THE RECORDS |
-------------------------

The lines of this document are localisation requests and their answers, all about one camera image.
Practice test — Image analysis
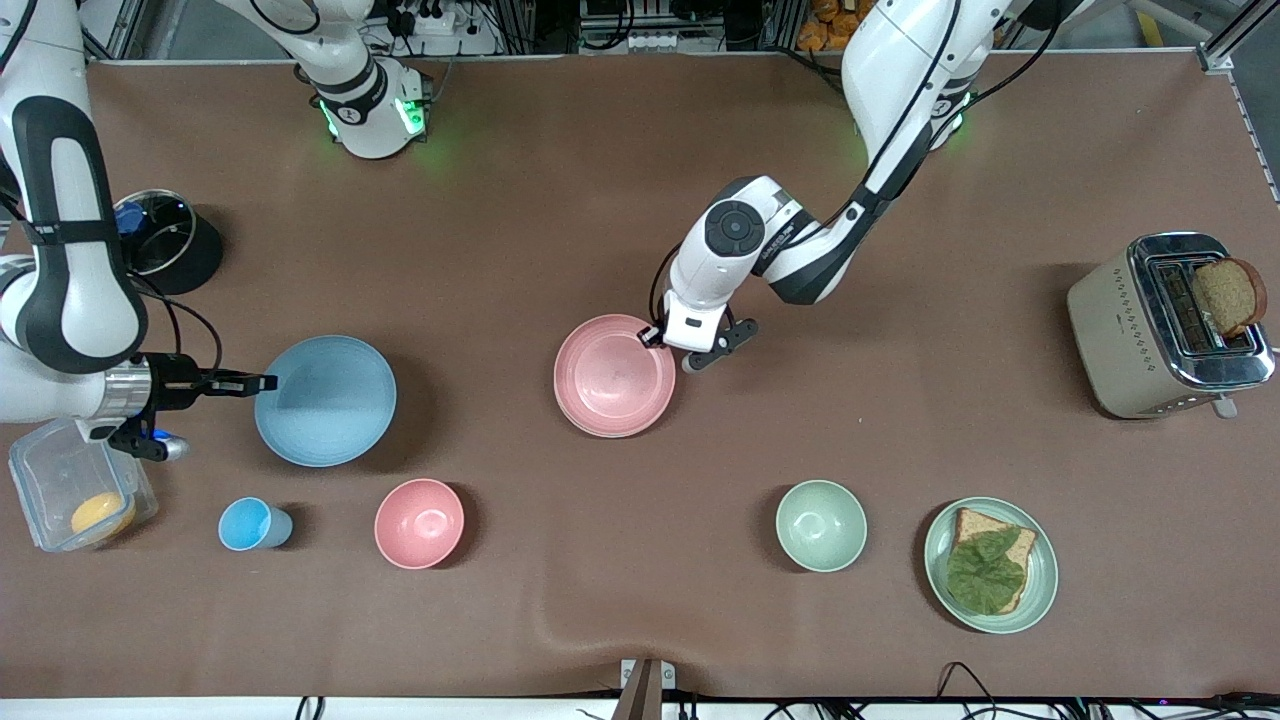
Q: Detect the pink plate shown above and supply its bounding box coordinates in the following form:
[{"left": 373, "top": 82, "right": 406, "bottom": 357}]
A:
[{"left": 553, "top": 314, "right": 678, "bottom": 439}]

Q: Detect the blue plate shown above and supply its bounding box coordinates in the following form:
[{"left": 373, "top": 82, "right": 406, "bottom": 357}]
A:
[{"left": 254, "top": 334, "right": 398, "bottom": 469}]

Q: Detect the blue cup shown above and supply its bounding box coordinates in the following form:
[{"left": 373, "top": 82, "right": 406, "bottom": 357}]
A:
[{"left": 218, "top": 497, "right": 294, "bottom": 552}]

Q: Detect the glass pot lid blue knob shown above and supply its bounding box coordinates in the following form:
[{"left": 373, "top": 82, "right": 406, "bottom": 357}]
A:
[{"left": 112, "top": 190, "right": 194, "bottom": 277}]

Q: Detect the orange food piece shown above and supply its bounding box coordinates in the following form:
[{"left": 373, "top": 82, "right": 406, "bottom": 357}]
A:
[{"left": 70, "top": 492, "right": 137, "bottom": 541}]

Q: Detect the clear plastic container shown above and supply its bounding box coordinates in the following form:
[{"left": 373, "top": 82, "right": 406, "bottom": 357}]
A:
[{"left": 8, "top": 418, "right": 159, "bottom": 553}]

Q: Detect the pink bowl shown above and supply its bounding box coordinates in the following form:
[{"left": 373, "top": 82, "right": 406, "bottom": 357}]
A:
[{"left": 374, "top": 478, "right": 466, "bottom": 571}]

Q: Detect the green bowl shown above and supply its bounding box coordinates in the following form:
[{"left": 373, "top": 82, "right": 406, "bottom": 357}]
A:
[{"left": 775, "top": 480, "right": 868, "bottom": 574}]

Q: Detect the bag of orange buns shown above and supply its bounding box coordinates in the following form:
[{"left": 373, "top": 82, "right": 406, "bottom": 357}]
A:
[{"left": 797, "top": 0, "right": 867, "bottom": 51}]

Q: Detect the bread slice under lettuce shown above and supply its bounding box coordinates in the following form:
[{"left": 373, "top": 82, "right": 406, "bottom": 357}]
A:
[{"left": 950, "top": 508, "right": 1038, "bottom": 614}]

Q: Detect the white power strip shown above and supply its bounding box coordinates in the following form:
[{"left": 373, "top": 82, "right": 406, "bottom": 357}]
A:
[{"left": 385, "top": 0, "right": 458, "bottom": 37}]

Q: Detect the green lettuce leaf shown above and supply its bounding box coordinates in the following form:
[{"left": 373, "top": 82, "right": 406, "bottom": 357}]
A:
[{"left": 946, "top": 528, "right": 1027, "bottom": 615}]

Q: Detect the green plate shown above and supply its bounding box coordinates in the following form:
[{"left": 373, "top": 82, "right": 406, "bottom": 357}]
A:
[{"left": 923, "top": 497, "right": 1059, "bottom": 635}]

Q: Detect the beige and chrome toaster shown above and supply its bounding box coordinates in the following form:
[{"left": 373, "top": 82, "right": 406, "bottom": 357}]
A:
[{"left": 1066, "top": 232, "right": 1277, "bottom": 421}]

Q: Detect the bread slice in toaster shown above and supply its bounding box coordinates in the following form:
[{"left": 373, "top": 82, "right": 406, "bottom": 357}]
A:
[{"left": 1190, "top": 257, "right": 1268, "bottom": 339}]

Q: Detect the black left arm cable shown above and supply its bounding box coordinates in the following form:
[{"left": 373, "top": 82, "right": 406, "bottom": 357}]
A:
[{"left": 648, "top": 0, "right": 1061, "bottom": 331}]

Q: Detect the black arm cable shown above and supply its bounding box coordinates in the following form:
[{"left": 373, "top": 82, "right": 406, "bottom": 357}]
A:
[
  {"left": 0, "top": 0, "right": 223, "bottom": 379},
  {"left": 648, "top": 0, "right": 1061, "bottom": 331}
]

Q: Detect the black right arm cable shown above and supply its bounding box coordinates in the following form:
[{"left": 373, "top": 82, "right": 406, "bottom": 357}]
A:
[{"left": 0, "top": 0, "right": 223, "bottom": 379}]

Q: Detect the black pot with blue handle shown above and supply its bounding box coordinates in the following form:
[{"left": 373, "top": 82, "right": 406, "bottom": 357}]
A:
[{"left": 112, "top": 190, "right": 224, "bottom": 296}]

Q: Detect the metal table bracket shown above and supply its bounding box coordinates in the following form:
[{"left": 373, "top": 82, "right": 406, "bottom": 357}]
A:
[{"left": 612, "top": 658, "right": 677, "bottom": 720}]

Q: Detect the black cable loop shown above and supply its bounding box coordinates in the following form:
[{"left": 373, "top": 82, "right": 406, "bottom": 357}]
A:
[{"left": 935, "top": 660, "right": 1003, "bottom": 720}]

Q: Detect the aluminium frame bar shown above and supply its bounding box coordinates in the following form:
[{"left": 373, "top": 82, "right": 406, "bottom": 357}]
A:
[{"left": 1195, "top": 0, "right": 1280, "bottom": 73}]

-------------------------

ASSIGNMENT |
The data above should be returned in full, exactly as written, apart from its images.

THE COMPLETED TASK |
The lines of this document are localisation requests and their answers, all about one camera image.
Practice test — Image analysis
Q: Detect the pink plate shown above and supply its bounding box coordinates in the following form:
[{"left": 373, "top": 82, "right": 406, "bottom": 357}]
A:
[{"left": 553, "top": 314, "right": 678, "bottom": 439}]

Q: Detect the blue plate shown above and supply its bounding box coordinates in the following form:
[{"left": 373, "top": 82, "right": 406, "bottom": 357}]
A:
[{"left": 254, "top": 334, "right": 398, "bottom": 469}]

Q: Detect the blue cup shown above and supply its bounding box coordinates in the following form:
[{"left": 373, "top": 82, "right": 406, "bottom": 357}]
A:
[{"left": 218, "top": 497, "right": 294, "bottom": 552}]

Q: Detect the glass pot lid blue knob shown above and supply its bounding box coordinates in the following form:
[{"left": 373, "top": 82, "right": 406, "bottom": 357}]
A:
[{"left": 112, "top": 190, "right": 194, "bottom": 277}]

Q: Detect the orange food piece shown above and supply its bounding box coordinates in the following form:
[{"left": 373, "top": 82, "right": 406, "bottom": 357}]
A:
[{"left": 70, "top": 492, "right": 137, "bottom": 541}]

Q: Detect the clear plastic container shown above and supply its bounding box coordinates in the following form:
[{"left": 373, "top": 82, "right": 406, "bottom": 357}]
A:
[{"left": 8, "top": 418, "right": 159, "bottom": 553}]

Q: Detect the pink bowl shown above and supply its bounding box coordinates in the following form:
[{"left": 373, "top": 82, "right": 406, "bottom": 357}]
A:
[{"left": 374, "top": 478, "right": 466, "bottom": 571}]

Q: Detect the green bowl shown above and supply its bounding box coordinates in the following form:
[{"left": 373, "top": 82, "right": 406, "bottom": 357}]
A:
[{"left": 775, "top": 480, "right": 868, "bottom": 574}]

Q: Detect the bag of orange buns shown above and supply its bounding box coordinates in the following form:
[{"left": 373, "top": 82, "right": 406, "bottom": 357}]
A:
[{"left": 797, "top": 0, "right": 867, "bottom": 51}]

Q: Detect the bread slice under lettuce shown above and supply its bounding box coordinates in the following form:
[{"left": 373, "top": 82, "right": 406, "bottom": 357}]
A:
[{"left": 950, "top": 508, "right": 1038, "bottom": 614}]

Q: Detect the white power strip shown above and supply its bounding box coordinates in the following form:
[{"left": 373, "top": 82, "right": 406, "bottom": 357}]
A:
[{"left": 385, "top": 0, "right": 458, "bottom": 37}]

Q: Detect the green lettuce leaf shown above and supply its bounding box coordinates in the following form:
[{"left": 373, "top": 82, "right": 406, "bottom": 357}]
A:
[{"left": 946, "top": 528, "right": 1027, "bottom": 615}]

Q: Detect the green plate shown above and supply its bounding box coordinates in the following form:
[{"left": 373, "top": 82, "right": 406, "bottom": 357}]
A:
[{"left": 923, "top": 497, "right": 1059, "bottom": 635}]

Q: Detect the beige and chrome toaster shown above and supply its bounding box coordinates in the following form:
[{"left": 373, "top": 82, "right": 406, "bottom": 357}]
A:
[{"left": 1066, "top": 232, "right": 1277, "bottom": 421}]

Q: Detect the bread slice in toaster shown above and supply its bounding box coordinates in the following form:
[{"left": 373, "top": 82, "right": 406, "bottom": 357}]
A:
[{"left": 1190, "top": 257, "right": 1268, "bottom": 339}]

Q: Detect the black left arm cable shown above and supply its bounding box coordinates in the following form:
[{"left": 373, "top": 82, "right": 406, "bottom": 357}]
A:
[{"left": 648, "top": 0, "right": 1061, "bottom": 331}]

Q: Detect the black arm cable shown above and supply its bounding box coordinates in the following form:
[{"left": 373, "top": 82, "right": 406, "bottom": 357}]
A:
[
  {"left": 0, "top": 0, "right": 223, "bottom": 379},
  {"left": 648, "top": 0, "right": 1061, "bottom": 331}
]

Q: Detect the black right arm cable shown above and supply its bounding box coordinates in the following form:
[{"left": 373, "top": 82, "right": 406, "bottom": 357}]
A:
[{"left": 0, "top": 0, "right": 223, "bottom": 379}]

Q: Detect the black pot with blue handle shown above and supply its bounding box coordinates in the following form:
[{"left": 373, "top": 82, "right": 406, "bottom": 357}]
A:
[{"left": 112, "top": 190, "right": 224, "bottom": 296}]

Q: Detect the metal table bracket shown above and supply its bounding box coordinates in the following form:
[{"left": 373, "top": 82, "right": 406, "bottom": 357}]
A:
[{"left": 612, "top": 658, "right": 677, "bottom": 720}]

Q: Detect the black cable loop shown above and supply its bounding box coordinates in the following form:
[{"left": 373, "top": 82, "right": 406, "bottom": 357}]
A:
[{"left": 935, "top": 660, "right": 1003, "bottom": 720}]

Q: Detect the aluminium frame bar shown above and supply its bounding box coordinates in the following form:
[{"left": 373, "top": 82, "right": 406, "bottom": 357}]
A:
[{"left": 1195, "top": 0, "right": 1280, "bottom": 73}]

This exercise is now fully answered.